Task item: With the pictures excluded, reproduce all of the data exactly.

Available data:
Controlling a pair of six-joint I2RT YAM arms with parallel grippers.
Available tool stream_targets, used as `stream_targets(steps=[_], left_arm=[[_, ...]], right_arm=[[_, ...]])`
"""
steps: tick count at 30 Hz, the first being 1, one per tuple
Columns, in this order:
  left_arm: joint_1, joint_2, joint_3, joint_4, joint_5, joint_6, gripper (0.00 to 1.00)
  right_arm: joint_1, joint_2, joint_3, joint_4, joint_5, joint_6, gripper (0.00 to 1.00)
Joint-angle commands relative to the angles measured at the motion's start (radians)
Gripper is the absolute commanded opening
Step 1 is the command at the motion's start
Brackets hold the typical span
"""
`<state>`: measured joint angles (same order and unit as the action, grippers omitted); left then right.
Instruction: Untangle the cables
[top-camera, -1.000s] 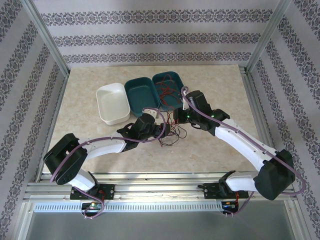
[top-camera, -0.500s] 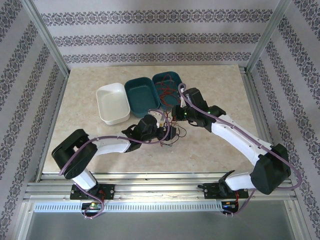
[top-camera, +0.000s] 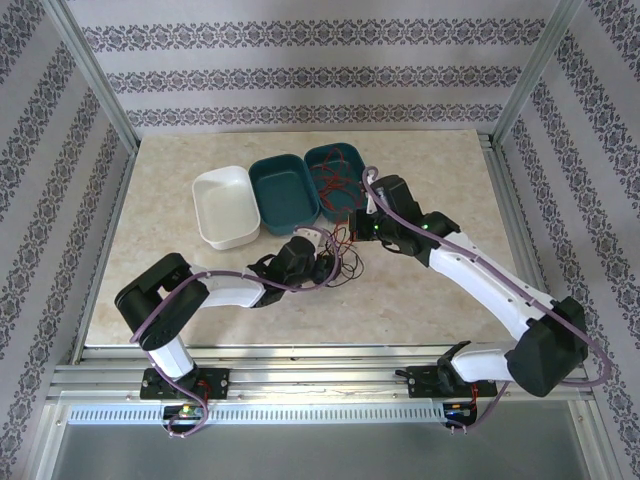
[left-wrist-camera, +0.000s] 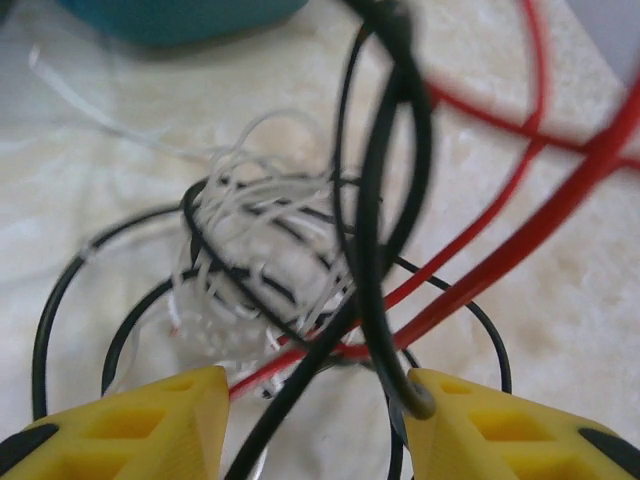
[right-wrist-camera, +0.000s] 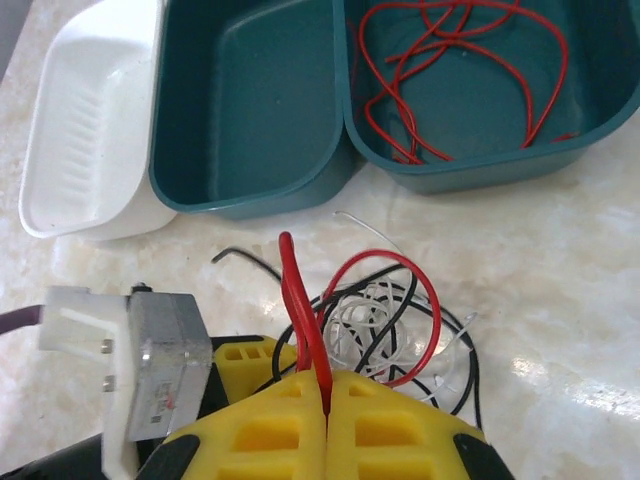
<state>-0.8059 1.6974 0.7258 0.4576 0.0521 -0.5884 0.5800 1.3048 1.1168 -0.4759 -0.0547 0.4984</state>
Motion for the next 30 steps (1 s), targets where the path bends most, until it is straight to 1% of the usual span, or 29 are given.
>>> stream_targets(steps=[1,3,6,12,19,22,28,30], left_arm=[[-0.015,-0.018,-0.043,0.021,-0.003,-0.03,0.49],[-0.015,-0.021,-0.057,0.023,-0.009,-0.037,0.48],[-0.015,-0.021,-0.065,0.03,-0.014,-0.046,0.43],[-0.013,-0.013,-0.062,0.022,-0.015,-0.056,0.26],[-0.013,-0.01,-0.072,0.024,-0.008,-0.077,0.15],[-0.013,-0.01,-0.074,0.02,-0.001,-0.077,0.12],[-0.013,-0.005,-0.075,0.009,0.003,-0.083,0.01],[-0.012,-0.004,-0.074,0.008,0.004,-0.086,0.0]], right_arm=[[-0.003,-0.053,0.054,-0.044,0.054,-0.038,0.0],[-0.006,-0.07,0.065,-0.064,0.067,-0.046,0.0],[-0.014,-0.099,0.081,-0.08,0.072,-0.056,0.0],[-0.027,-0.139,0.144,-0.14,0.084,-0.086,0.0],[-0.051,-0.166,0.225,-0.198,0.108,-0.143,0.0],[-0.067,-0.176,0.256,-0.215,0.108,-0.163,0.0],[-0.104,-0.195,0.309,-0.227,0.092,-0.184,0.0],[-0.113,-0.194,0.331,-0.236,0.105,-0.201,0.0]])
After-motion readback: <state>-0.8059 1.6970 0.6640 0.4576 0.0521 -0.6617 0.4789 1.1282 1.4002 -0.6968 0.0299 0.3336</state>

Response to this exercise:
Controlling a pair of six-joint I2RT YAM arms with parallel grippers.
Available tool stream_targets, used as `stream_targets(steps=[_], left_arm=[[_, ...]], right_arm=[[_, ...]])`
"""
steps: tick count at 30 Hz, the first being 1, one per tuple
Columns, in this order:
  left_arm: joint_1, joint_2, joint_3, joint_4, joint_5, joint_6, gripper (0.00 to 1.00)
  right_arm: joint_1, joint_2, joint_3, joint_4, joint_5, joint_6, gripper (0.00 to 1.00)
Joint-angle commands relative to the angles measured at the motion's start (radians)
Gripper is the absolute commanded opening
Step 1 is the command at the motion's start
Brackets hold the typical span
"""
`<state>`: measured joint angles (same order and unit as the action, grippers omitted); left then right.
Instruction: Untangle the cables
[top-camera, -1.000s] 
[top-camera, -0.500s] 
[top-camera, +0.000s] 
[left-wrist-camera, +0.000s] 
[right-wrist-camera, +0.000s] 
<state>-0.8059 1.6974 0.7258 0.4576 0.0521 -0.5884 0.5800 1.3048 1.1168 -0.4759 -0.0547 0.4984</state>
Motion for the next 30 steps (1 s), targets where the path bends most, until it is straight to 1% of the usual span, or 29 are given.
>>> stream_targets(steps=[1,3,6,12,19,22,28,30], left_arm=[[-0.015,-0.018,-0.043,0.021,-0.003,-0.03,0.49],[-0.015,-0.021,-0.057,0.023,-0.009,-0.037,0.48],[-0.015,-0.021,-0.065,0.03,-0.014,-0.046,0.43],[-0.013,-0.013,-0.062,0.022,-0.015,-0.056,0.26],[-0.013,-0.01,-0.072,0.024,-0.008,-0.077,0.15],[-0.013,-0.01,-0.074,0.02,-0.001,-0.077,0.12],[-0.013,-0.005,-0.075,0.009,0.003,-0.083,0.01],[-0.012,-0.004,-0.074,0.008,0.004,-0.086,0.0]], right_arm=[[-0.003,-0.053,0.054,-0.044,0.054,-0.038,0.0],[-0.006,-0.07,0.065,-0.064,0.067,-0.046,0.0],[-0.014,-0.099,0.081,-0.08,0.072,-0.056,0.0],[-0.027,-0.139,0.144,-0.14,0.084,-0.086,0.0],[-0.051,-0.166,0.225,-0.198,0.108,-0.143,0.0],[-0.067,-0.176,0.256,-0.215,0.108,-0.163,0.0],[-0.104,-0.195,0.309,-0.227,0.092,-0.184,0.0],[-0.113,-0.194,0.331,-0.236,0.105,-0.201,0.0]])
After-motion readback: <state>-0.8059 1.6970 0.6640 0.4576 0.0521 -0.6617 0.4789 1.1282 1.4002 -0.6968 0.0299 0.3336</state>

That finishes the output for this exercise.